The quest to confiscate guns just took a big step forward.
On Monday, the US Court of Appeals for the Second Circuit ruled that New York’s so-called SAFE Act, a massively restrictive gun control regime that forcibly removes guns from families, met with the dictates of the Constitution.
A three-judge panel ruled on the act, which was passed just 24 hours after being proposed, and which bans possession of any magazine holding more than ten rounds; requires ammo dealers to do background checks on buyers; registers all assault weapons, including retroactive registration; bans more weapons under the definition “assault weapons”; requires handgun permit holders or owners of assault weapons to be renewed every five years; and confiscates weapons after the death of the owners. After the passage of the act, the New York Police Department demanded that all shotguns or rifles holding more than five rounds be “surrendered” to the police or “permanently removed from the City of New York.”

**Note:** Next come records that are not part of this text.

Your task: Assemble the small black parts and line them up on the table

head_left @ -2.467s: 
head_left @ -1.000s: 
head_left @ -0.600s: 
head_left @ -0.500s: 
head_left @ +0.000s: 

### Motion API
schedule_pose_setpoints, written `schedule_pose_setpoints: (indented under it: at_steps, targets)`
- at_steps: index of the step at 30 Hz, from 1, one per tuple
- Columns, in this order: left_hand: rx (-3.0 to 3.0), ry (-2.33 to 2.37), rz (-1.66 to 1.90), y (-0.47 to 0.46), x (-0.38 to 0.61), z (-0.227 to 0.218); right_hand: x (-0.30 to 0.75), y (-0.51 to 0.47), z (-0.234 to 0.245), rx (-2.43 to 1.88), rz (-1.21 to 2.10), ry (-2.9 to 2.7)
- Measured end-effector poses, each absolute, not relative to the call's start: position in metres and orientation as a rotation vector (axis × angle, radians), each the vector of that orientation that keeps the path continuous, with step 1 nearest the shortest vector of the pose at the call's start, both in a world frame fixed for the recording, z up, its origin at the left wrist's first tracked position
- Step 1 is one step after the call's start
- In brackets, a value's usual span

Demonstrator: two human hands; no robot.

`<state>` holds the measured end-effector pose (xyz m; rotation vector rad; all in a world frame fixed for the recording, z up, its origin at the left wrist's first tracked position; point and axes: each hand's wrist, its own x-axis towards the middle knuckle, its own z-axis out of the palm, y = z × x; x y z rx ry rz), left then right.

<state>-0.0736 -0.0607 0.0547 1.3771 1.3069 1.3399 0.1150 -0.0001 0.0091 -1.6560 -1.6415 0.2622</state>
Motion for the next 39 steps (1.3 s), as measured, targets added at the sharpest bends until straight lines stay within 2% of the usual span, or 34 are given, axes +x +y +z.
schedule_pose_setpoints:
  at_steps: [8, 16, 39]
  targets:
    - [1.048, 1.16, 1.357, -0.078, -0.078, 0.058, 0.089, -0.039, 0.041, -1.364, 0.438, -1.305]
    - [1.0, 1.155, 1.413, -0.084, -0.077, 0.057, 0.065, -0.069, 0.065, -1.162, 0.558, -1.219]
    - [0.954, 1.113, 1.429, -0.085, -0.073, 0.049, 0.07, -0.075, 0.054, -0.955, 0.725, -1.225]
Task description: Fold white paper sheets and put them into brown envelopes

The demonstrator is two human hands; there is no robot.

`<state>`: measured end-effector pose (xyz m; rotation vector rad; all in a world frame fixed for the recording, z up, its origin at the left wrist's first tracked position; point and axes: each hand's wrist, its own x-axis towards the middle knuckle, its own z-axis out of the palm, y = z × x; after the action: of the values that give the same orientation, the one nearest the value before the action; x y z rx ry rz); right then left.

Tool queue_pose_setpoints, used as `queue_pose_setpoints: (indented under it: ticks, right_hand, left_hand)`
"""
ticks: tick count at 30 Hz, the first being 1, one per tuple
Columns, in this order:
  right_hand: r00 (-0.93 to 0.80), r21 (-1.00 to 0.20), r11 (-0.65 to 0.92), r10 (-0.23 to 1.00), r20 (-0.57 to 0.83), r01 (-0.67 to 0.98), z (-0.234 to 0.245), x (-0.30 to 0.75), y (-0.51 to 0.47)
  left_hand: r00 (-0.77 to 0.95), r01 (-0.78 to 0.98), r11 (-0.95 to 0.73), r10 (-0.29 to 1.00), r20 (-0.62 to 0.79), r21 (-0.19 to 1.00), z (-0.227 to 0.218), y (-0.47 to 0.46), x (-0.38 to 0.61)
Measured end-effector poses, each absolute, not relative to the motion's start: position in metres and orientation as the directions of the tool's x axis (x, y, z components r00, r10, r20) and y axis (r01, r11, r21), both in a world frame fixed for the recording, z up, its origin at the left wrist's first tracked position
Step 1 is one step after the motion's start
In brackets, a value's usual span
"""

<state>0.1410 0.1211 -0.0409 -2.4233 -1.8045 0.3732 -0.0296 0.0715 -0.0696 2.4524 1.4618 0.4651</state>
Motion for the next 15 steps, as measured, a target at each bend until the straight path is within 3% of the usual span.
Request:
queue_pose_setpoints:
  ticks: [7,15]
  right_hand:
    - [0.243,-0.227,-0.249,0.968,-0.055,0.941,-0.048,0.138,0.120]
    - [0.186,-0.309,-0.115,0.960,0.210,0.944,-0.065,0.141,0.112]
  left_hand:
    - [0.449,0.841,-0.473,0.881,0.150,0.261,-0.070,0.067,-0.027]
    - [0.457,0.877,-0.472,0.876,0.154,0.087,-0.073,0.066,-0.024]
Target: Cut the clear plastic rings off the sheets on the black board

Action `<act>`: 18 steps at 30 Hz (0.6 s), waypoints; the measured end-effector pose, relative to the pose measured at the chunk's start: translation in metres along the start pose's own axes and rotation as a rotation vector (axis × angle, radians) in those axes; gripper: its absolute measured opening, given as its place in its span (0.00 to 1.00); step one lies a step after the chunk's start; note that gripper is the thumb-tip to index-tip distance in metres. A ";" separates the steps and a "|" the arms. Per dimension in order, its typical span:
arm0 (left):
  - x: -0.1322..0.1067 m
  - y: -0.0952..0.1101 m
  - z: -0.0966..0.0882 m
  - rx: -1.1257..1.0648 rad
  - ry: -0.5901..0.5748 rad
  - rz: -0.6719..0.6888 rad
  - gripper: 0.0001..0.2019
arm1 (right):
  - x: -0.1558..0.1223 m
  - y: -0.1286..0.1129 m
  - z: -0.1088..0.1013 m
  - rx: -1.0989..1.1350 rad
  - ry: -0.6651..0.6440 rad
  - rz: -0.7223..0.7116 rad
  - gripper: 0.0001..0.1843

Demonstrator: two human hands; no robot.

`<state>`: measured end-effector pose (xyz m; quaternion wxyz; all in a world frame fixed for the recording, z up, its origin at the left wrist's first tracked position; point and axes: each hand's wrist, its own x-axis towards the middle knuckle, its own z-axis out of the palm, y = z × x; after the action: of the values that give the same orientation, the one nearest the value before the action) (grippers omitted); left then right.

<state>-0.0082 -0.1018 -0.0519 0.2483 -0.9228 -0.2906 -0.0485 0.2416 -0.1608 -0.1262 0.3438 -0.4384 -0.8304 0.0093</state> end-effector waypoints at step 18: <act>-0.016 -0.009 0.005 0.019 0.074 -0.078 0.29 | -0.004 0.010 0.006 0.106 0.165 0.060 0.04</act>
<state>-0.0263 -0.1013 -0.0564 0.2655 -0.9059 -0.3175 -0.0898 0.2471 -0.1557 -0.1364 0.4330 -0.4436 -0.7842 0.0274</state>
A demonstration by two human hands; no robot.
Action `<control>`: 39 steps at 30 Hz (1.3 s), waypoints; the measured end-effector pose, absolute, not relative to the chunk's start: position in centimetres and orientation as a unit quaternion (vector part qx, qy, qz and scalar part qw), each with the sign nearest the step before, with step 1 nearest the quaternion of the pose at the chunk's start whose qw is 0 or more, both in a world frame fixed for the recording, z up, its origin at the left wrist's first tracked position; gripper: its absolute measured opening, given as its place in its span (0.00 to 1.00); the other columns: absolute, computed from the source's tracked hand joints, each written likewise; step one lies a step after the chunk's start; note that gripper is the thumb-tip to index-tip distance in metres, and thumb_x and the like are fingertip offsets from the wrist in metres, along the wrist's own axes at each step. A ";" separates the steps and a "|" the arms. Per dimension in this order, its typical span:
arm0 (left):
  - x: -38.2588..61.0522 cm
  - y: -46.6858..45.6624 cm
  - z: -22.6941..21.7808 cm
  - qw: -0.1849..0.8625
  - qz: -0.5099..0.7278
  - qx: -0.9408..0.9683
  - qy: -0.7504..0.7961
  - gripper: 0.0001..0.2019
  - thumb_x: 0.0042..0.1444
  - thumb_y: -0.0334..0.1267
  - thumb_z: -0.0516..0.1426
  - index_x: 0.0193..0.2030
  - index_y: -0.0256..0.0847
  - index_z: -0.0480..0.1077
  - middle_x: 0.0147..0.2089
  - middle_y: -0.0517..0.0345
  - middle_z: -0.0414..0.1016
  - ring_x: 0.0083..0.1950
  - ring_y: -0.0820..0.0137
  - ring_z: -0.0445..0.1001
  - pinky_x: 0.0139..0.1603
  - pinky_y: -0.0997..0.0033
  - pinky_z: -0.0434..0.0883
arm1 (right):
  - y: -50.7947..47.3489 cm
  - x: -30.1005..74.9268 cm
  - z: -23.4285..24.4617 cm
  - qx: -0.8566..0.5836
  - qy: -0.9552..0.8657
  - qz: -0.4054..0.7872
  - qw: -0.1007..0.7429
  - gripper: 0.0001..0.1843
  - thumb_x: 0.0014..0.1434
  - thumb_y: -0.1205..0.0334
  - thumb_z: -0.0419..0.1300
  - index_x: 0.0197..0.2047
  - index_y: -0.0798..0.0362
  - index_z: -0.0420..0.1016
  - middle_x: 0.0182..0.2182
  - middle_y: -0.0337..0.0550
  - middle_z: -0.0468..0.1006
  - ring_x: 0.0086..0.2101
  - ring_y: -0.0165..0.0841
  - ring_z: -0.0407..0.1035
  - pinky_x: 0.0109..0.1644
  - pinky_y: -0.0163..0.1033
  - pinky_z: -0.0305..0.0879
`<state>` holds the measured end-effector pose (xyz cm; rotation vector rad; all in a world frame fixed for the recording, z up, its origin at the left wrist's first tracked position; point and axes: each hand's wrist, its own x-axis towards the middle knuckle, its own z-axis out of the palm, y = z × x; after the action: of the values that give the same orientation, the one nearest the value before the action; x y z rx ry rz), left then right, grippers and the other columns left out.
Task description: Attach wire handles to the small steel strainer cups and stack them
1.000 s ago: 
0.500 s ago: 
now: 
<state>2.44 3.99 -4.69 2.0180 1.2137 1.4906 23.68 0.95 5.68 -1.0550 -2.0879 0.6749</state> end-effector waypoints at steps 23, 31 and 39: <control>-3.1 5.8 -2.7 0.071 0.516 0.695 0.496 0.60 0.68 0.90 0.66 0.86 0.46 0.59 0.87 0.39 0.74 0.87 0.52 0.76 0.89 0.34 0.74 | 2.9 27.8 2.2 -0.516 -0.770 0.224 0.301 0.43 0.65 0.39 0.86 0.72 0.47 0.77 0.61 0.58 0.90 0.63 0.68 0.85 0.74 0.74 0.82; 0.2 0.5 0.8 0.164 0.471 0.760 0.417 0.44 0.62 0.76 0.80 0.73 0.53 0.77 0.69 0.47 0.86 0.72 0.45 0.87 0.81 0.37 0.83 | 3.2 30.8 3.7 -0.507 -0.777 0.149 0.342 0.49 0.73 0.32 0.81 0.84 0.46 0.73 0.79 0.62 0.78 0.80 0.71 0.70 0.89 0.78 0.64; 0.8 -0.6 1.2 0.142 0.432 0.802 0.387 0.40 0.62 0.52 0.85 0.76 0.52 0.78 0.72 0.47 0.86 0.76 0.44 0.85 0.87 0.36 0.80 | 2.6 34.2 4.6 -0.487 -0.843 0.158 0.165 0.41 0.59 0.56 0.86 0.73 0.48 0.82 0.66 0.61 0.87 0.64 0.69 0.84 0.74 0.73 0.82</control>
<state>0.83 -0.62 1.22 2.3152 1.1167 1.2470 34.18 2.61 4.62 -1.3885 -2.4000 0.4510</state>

How does all of this comport with the Second Amendment right to keep and bear arms? It doesn’t. But the Second Circuit thinks differently: “We conclude that the core challenged prohibitions of assault weapons and large-capacity magazines do not violate the Second Amendment.” After acknowledging that Americans commonly own “assault weapons” and do so for lawful purposes, the Court rejected the right to own them anyway:
[C]itizens may continue to arm themselves with non-semiautomatic weapons or with any semiautomatic gun that does not contain any of the enumerated military-style features. Similarly, while citizens may not acquire high-capacity magazines, they can purchase any number of magazines with a capacity of ten or fewer rounds. In sum, numerous “alternatives remain for law-abiding citizens to acquire a firearm for self-defense.”
Because the government, says the Court, has a “substantial, indeed compelling, governmental interest[] in public safety and crime prevention,” the Court says that these gun bans meet the required Constitutional standard.
This reasoning makes little sense – Heller greenlit personal handgun ownership, and handguns are used in vastly more crimes than so-called “assault weapons.” The Court attempts, idiotically, to argue that “assault weapons” are “disproportionately used to kill law enforcement officers,” then notes that 20 percent of officers killed in the line of duty are killed with such weapons – leaving 80 percent killed by weapons like the Constitutionally-protected handguns. There is simply no rational basis for banning “assault weapons” while leaving handguns untouched, other than incrementalism. The Court also acknowledges that the statutes may not stop mass shootings, but dismisses that complaint anyway.
The Court did not acknowledge a right to grandfathered weaponry – once a weapon is banned, presumably the state can seize it, as the NYPD has attempted to do. On a national level, were the Second Circuit’s logic to be accepted, virtually all “assault weapons” could be seized. And once leftists get one more justice on the Supreme Court and overrule Heller, a full-scale national gun confiscation effort could be on the table were Democrats ever to take Congress.